- **INFORMATION PROVIDED**:

■ ■ ■ ■

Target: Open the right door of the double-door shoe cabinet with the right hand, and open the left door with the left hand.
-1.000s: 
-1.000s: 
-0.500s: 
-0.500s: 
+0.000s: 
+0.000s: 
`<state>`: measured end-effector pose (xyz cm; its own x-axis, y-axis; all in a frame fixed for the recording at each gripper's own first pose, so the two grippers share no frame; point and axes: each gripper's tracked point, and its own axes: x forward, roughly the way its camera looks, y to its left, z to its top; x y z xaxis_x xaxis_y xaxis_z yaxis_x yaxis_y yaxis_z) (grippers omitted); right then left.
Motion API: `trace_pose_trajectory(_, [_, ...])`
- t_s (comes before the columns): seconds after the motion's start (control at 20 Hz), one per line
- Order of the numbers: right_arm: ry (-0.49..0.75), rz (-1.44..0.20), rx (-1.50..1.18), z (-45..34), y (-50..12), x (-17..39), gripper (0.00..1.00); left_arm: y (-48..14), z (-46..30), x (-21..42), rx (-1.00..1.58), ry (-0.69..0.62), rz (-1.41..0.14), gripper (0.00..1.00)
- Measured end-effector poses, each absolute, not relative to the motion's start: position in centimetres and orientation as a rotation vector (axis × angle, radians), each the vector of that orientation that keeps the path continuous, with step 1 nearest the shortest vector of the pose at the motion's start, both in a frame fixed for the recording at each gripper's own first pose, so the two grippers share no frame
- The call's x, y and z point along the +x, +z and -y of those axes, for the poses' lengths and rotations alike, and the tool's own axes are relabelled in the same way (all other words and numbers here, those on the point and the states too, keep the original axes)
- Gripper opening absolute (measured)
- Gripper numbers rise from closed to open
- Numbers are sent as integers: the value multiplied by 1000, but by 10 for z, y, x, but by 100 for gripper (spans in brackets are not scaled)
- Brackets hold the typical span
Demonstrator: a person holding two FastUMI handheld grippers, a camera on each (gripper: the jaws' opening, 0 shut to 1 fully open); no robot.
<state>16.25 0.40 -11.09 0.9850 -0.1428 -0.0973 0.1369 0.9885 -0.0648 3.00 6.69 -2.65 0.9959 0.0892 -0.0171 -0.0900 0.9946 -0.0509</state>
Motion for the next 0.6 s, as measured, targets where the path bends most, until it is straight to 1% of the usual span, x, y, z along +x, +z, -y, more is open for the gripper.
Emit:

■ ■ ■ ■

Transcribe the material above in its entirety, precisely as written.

Target: Open the right door of the double-door shoe cabinet with the right hand, and open the left door with the left hand.
-1.000s: 
-1.000s: 
-0.500s: 
-0.500s: 
+0.000s: 
+0.000s: 
`<state>`: measured end-effector pose (xyz cm; its own x-axis, y-axis; all in a frame fixed for the recording at each gripper's own first pose, so the two grippers share no frame; point and axes: each gripper's tracked point, and its own axes: x forward, roughly the way its camera looks, y to its left, z to its top; x y z xaxis_x xaxis_y xaxis_z yaxis_x yaxis_y yaxis_z) (grippers omitted); right then left.
Motion API: `trace_pose_trajectory(_, [_, ...])`
- t_s (comes before the columns): seconds after the motion's start (control at 20 Hz), one per line
- Order of the numbers: right_arm: ry (-0.49..0.75), rz (-1.44..0.20), rx (-1.50..1.18), z (-45..34), y (-50..12), x (-17..39), gripper (0.00..1.00); left_arm: y (-48..14), z (-46..30), x (-21..42), rx (-1.00..1.58), ry (-0.69..0.62), rz (-1.41..0.14), gripper (0.00..1.00)
- Measured end-effector poses, each absolute, not relative to the motion's start: position in centimetres and orientation as a rotation vector (axis × angle, radians), each the vector of that orientation that keeps the path continuous, with step 1 nearest the shortest vector of the pose at the motion's start, both in a frame fixed for the recording at each gripper's own first pose, so the two grippers share no frame
- The call's x, y and z point along the +x, +z and -y of those axes, for the poses' lengths and rotations alike, and the tool's own axes are relabelled in the same way (all other words and numbers here, those on the point and the states too, keep the original axes)
- Gripper opening absolute (measured)
- Gripper numbers rise from closed to open
- Numbers are sent as integers: the value multiplied by 1000, but by 10 for z, y, x, but by 100 for gripper (spans in brackets are not scaled)
- Brackets hold the typical span
Demonstrator: a person holding two FastUMI handheld grippers, a camera on each (gripper: the jaws' opening, 0 shut to 1 fully open); no robot.
<state>16.25 0.40 -11.09 0.9850 -0.1428 -0.0973 0.1369 0.9885 -0.0648 3.00 6.69 -2.65 0.9959 0.0892 -0.0171 -0.0900 0.9946 -0.0509</state>
Motion for the next 0.6 s, as measured, targets where the path bends most, until it is straight to 1% of the usual span, x, y, z along +x, +z, -y, more is open for the gripper.
Emit:

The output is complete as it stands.